Pictures stay out; everything else in the listing below is to be restated word for word.

^^^^

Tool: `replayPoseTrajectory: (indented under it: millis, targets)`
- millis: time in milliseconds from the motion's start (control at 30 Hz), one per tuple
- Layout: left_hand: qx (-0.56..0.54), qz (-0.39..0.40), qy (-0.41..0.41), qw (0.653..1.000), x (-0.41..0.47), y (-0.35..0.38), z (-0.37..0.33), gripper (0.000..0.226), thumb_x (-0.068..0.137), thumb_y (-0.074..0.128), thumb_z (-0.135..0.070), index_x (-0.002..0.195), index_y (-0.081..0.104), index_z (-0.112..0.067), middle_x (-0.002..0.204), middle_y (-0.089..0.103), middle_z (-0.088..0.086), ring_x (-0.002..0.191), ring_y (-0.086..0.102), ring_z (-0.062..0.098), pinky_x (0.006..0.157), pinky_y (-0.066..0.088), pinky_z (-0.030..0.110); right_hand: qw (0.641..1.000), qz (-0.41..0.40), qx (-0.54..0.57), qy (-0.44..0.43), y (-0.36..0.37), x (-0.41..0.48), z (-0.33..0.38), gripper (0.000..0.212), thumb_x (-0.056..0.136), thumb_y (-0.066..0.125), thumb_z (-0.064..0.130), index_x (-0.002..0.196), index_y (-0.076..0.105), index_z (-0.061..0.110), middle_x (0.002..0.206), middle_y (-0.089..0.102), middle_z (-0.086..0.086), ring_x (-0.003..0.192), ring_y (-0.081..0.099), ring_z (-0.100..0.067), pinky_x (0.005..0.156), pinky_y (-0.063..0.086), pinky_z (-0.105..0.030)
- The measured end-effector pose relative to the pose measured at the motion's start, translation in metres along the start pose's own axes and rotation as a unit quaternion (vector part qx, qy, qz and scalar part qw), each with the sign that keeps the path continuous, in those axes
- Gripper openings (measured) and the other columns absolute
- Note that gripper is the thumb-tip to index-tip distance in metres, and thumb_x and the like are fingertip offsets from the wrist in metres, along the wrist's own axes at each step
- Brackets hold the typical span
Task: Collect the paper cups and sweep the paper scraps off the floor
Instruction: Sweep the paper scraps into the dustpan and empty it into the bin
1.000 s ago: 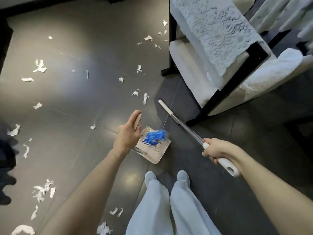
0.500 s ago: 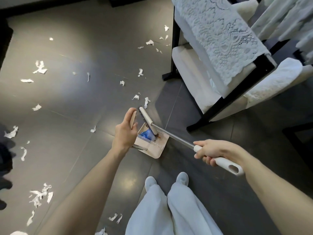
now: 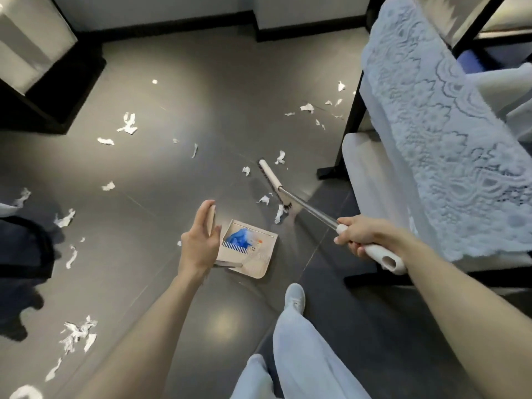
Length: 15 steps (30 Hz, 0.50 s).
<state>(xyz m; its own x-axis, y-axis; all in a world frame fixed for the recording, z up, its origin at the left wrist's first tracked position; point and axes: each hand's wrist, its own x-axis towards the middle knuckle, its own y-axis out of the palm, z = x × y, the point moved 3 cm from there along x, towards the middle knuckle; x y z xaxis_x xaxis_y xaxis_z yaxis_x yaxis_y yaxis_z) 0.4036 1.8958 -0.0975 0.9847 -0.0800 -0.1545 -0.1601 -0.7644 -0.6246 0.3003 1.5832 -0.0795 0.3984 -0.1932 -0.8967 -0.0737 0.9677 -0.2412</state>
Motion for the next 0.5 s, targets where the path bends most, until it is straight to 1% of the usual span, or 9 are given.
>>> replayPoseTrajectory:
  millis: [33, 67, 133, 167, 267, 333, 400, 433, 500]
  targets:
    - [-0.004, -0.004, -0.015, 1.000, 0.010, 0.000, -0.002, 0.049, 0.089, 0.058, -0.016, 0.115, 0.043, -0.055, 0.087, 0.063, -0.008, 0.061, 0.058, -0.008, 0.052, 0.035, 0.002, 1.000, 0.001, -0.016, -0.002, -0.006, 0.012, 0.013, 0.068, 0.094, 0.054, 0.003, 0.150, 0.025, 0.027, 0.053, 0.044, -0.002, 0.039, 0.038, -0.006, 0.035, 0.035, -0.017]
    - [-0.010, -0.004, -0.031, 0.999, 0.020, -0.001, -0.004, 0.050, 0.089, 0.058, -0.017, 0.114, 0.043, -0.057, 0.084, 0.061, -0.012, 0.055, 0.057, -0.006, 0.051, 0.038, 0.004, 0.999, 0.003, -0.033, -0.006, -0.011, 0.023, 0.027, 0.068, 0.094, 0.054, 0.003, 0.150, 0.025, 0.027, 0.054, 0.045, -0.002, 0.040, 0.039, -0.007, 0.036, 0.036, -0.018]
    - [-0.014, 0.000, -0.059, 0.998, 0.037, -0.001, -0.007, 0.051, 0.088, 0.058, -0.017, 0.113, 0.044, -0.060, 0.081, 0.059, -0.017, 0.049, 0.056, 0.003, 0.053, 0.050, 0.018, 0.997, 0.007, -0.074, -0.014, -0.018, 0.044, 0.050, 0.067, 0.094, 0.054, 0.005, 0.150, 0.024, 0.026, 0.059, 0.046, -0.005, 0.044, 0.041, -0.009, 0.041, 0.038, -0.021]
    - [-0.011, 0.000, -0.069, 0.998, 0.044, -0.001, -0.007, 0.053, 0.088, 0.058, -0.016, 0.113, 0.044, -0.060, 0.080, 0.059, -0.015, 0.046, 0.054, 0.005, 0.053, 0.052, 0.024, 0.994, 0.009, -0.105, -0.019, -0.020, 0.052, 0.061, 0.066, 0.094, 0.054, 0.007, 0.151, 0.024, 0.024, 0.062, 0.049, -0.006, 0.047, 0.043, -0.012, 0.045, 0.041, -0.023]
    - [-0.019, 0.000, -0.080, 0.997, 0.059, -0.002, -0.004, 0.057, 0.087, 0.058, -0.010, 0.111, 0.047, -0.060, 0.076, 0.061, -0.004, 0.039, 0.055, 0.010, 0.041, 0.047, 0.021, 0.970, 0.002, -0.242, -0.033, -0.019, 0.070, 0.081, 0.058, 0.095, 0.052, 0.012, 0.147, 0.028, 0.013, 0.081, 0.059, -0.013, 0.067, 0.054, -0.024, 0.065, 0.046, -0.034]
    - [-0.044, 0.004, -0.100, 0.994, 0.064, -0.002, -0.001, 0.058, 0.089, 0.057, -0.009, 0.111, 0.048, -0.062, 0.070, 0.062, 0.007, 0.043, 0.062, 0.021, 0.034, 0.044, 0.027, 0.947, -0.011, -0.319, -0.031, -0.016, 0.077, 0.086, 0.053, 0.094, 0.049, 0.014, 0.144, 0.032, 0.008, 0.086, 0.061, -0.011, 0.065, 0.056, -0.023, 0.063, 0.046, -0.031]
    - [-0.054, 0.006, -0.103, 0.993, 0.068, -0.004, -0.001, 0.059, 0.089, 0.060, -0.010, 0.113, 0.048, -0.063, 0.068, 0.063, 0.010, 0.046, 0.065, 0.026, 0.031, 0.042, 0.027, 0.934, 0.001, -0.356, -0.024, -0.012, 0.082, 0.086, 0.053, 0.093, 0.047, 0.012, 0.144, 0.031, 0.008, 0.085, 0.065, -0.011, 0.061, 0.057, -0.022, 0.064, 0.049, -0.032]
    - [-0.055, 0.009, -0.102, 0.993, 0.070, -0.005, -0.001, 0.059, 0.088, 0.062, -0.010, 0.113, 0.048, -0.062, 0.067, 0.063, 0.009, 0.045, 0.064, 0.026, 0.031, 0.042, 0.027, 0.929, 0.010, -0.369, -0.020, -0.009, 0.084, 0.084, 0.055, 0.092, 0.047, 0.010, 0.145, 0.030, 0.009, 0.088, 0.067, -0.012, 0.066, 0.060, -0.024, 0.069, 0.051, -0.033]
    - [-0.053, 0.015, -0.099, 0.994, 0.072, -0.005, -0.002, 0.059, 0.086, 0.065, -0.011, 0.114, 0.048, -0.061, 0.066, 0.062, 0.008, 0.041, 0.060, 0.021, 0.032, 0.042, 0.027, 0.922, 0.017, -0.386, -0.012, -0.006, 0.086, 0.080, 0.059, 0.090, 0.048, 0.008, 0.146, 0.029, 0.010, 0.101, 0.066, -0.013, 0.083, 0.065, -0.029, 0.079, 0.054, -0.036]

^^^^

# Final answer:
Tool: `replayPoseTrajectory: (indented under it: millis, targets)`
- millis: time in milliseconds from the motion's start (control at 30 Hz), one per tuple
- Layout: left_hand: qx (-0.56..0.54), qz (-0.39..0.40), qy (-0.41..0.41), qw (0.653..1.000), x (-0.41..0.47), y (-0.35..0.38), z (-0.37..0.33), gripper (0.000..0.226), thumb_x (-0.068..0.137), thumb_y (-0.074..0.128), thumb_z (-0.135..0.070), index_x (-0.002..0.195), index_y (-0.081..0.104), index_z (-0.112..0.067), middle_x (-0.002..0.204), middle_y (-0.089..0.103), middle_z (-0.088..0.086), ring_x (-0.002..0.191), ring_y (-0.086..0.102), ring_z (-0.062..0.098), pinky_x (0.006..0.157), pinky_y (-0.066..0.088), pinky_z (-0.030..0.110); right_hand: qw (0.641..1.000), qz (-0.41..0.40), qx (-0.54..0.57), qy (-0.44..0.43), y (-0.36..0.37), x (-0.41..0.48), z (-0.33..0.38), gripper (0.000..0.212), thumb_x (-0.056..0.136), thumb_y (-0.066..0.125), thumb_z (-0.064..0.130), index_x (-0.002..0.196), index_y (-0.076..0.105), index_z (-0.061..0.110), middle_x (0.002..0.206), middle_y (-0.089..0.102), middle_z (-0.086..0.086), ring_x (-0.003..0.192), ring_y (-0.081..0.099), ring_z (-0.100..0.067), pinky_x (0.005..0.156), pinky_y (-0.063..0.086), pinky_z (-0.105..0.030)
- The measured end-effector pose relative to the pose measured at the motion's start, translation in metres along the start pose's own axes and rotation as a unit quaternion (vector part qx, qy, qz and scalar part qw), each with the sign that keeps the path continuous, in those axes
- Gripper openings (measured) and the other columns absolute
- Note that gripper is the thumb-tip to index-tip distance in metres, and thumb_x and the like are fingertip offsets from the wrist in metres, along the wrist's own axes at each step
- Brackets hold the typical span
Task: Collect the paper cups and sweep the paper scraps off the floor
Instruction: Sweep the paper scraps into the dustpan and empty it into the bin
1.000 s ago: 
0.500 s ago: 
now: 
Length: 15 steps (30 Hz, 0.50 s).
<state>(xyz m; its own x-axis, y-axis; all in a world frame fixed for the recording, z up, its origin at the left wrist's first tracked position; point and axes: each hand's wrist, its own x-axis towards the middle knuckle, its own y-axis out of the palm, z = x × y, the point moved 3 cm from there along x, towards the middle knuckle; x y z xaxis_x xaxis_y xaxis_z yaxis_x yaxis_y yaxis_z) 0.4036 1.8958 -0.0975 0.9847 -0.0800 -0.1545 -0.1601 -0.7644 -0.6246 0.3003 1.5832 -0.0795 0.3984 -0.1932 -0.8967 -0.0737 0.9677 -0.2412</state>
Motion for the next 0.5 s, targets where the path bends most, until it is straight to 1% of the usual span, or 9 are given.
>>> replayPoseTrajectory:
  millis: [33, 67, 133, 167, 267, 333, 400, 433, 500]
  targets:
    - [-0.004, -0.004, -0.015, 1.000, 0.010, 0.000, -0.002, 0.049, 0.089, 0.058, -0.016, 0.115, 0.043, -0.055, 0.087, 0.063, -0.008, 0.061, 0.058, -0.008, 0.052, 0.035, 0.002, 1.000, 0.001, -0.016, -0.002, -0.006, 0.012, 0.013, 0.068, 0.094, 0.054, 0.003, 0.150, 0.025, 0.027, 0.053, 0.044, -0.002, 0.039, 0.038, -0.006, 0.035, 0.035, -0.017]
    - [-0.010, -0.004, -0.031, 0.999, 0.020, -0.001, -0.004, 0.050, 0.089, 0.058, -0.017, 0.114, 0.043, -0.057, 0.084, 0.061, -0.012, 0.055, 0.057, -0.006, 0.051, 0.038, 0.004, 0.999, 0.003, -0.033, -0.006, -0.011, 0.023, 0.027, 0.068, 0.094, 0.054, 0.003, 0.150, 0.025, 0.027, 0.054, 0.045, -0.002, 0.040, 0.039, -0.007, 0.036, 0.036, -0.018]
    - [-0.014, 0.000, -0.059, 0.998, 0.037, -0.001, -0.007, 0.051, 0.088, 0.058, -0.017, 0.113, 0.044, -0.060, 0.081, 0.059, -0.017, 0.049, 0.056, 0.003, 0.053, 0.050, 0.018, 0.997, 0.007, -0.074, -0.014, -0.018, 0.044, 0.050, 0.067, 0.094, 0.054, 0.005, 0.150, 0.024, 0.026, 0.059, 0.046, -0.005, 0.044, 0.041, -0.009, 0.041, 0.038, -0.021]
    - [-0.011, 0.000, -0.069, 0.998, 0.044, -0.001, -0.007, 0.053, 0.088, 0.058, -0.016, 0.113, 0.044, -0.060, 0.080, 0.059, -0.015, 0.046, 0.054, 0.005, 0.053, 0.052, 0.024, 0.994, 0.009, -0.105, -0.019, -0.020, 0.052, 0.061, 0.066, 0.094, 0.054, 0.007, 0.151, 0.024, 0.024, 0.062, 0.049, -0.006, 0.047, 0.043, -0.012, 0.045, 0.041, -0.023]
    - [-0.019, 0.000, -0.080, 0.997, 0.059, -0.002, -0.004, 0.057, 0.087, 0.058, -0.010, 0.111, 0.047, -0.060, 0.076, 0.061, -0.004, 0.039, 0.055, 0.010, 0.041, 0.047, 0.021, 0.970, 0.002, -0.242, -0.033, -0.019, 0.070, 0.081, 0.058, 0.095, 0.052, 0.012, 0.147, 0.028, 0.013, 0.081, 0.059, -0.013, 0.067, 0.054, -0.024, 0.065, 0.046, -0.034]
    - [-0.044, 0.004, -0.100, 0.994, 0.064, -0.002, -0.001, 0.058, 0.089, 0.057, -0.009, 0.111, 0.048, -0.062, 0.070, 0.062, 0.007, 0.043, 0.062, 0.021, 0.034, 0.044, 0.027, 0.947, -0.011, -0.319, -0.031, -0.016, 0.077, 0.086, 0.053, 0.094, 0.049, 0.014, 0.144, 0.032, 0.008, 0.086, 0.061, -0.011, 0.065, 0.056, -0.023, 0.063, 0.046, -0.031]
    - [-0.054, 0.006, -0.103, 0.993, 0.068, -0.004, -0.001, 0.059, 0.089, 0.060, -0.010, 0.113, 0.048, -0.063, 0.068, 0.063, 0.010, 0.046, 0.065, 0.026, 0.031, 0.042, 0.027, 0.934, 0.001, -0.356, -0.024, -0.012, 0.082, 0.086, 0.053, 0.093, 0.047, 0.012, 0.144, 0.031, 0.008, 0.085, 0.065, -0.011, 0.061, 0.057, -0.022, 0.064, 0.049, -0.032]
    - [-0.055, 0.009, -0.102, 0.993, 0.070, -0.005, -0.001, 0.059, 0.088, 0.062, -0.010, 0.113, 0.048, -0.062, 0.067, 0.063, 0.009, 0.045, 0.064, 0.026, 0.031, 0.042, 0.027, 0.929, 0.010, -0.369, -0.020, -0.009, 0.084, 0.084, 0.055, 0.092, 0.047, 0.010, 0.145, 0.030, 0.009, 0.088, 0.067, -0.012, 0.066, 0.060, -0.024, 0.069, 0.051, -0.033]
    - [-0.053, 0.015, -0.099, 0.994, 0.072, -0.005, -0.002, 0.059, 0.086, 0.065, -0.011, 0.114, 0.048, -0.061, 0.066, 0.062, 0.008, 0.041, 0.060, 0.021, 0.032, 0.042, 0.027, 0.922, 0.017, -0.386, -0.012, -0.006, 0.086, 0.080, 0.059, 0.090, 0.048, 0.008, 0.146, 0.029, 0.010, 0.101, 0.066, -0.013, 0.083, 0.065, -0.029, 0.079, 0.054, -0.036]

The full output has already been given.